We hear a lot these days about the overwhelming “data deluge” in scientific research, stemming in large part from the growing sophistication of experimental instrumentation. As a result, there has been an emphasis on developing or optimizing tools – often using machine- and deep-learning methods – to analyze these increasingly large data sets. But what is equally important for improving scientific productivity is the optimization of data collection – aka “data taking” – methods.

Toward this end, Marcus Noack, a postdoctoral scholar at Lawrence Berkeley National Laboratory in the Center for Advanced Mathematics for Energy Research Applications (CAMERA), and James Sethian, director of CAMERA and Professor of Mathematics at UC Berkeley, have been working with beamline scientists at Brookhaven National Laboratory to develop and test SMART (Surrogate Model Autonomous expeRimenT), a mathematical method that enables autonomous experimental decision making without human interaction. A paper describing SMART and its application in experiments at Brookhaven’s National Synchrotron Light Source II (NSLS-II) was published August 14, 2019 in Nature Scientific Reports.

“Modern scientific instruments are acquiring data at ever-increasing rates, leading to an exponential increase in the size of data sets,” said Noack, lead author on that paper. “Taking full advantage of these acquisition rates requires corresponding advancements in the speed and efficiency not just of data analytics but also experimental control.”

The goal of many experiments is to gain knowledge about the material that is studied, and scientists have a well-tested way to do this: they take a sample of the material and measure how it reacts to changes in its environment. User facilities such as Brookhaven’s NSLS-II and the Center for Functional Nanomaterials (CFN) offer access to high-end materials characterization tools. The associated experiments are often lengthy, and complicated procedures and measurement time is precious. A research team might only have a few days to measure their materials, so they need to make the most of each step in each measurement.

“A standard approach for users at light sources like the NSLS-II is to manually and exhaustively scan through a sample,” Noack said. “But if you assume the data set is 3D or higher dimensional, at some point this exercise becomes intractable. So what is needed is something that can automatically tell me where I should take my next measurement.”

Using Gaussian Process Regression for Intelligent Data Collection

Noack joined Berkeley Lab two years ago to bring mathematics into the design and optimization of experiments, with the ultimate goal of enabling autonomous experiments. The result is SMART, a Python-based algorithm that automatically selects measurements from an experiment and exploits Gaussian process regression (aka Kriging) to construct a surrogate model and an error function based on the available experimental data. Mathematical function optimization is then used to explore the error function to find the maximum error and suggest the location for the next measurement.
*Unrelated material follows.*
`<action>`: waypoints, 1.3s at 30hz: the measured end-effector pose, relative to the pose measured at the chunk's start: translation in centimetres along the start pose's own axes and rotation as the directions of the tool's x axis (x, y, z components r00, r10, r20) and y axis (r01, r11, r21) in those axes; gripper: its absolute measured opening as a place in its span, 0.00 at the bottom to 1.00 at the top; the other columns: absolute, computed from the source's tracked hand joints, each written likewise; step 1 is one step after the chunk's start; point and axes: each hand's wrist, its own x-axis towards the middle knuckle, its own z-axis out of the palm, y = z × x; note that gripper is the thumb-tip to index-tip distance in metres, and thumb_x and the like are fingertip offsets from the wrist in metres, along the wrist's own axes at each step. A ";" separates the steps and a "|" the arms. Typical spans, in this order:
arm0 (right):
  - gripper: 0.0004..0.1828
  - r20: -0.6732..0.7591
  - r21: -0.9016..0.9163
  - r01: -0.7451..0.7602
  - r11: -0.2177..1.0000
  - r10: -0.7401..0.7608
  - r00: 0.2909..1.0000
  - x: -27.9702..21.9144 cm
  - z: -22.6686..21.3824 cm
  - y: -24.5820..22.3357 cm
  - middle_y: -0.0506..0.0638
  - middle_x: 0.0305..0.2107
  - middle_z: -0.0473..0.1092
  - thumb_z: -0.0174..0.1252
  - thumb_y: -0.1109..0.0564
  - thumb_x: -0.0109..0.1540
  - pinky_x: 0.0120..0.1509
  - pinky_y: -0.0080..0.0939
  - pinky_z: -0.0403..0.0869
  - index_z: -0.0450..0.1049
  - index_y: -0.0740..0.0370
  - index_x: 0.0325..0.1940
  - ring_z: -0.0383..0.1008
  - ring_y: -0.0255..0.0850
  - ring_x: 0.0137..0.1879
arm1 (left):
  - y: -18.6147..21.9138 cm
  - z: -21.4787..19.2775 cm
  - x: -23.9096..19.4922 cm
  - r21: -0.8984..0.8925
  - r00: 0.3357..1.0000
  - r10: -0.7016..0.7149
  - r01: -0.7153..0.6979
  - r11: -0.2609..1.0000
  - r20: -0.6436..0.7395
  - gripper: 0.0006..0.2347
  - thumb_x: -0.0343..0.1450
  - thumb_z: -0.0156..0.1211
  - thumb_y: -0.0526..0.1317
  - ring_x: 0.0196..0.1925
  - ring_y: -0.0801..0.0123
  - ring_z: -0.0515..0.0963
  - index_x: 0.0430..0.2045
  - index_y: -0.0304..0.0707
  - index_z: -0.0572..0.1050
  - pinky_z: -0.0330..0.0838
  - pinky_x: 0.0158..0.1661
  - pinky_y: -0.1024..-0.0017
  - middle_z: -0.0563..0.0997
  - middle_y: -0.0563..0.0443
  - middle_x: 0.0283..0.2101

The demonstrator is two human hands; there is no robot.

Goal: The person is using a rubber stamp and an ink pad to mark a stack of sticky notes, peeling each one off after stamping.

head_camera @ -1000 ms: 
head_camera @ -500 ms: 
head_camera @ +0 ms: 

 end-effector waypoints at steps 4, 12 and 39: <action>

The result is a mathematically rigorous and compact approach to systematically perform optimally efficient experiments.

“People have been doing intelligent data collection for a long time, but for beamline scientists this is the first application of the most sophisticated generation of Gaussian processes,” said Sethian, a co-author on the Nature Scientific Reports paper. “By exploiting Gaussian processes, approximation theory, and optimization, Marcus has designed a framework to bring autonomous optimized modeling and AI to beamline science.”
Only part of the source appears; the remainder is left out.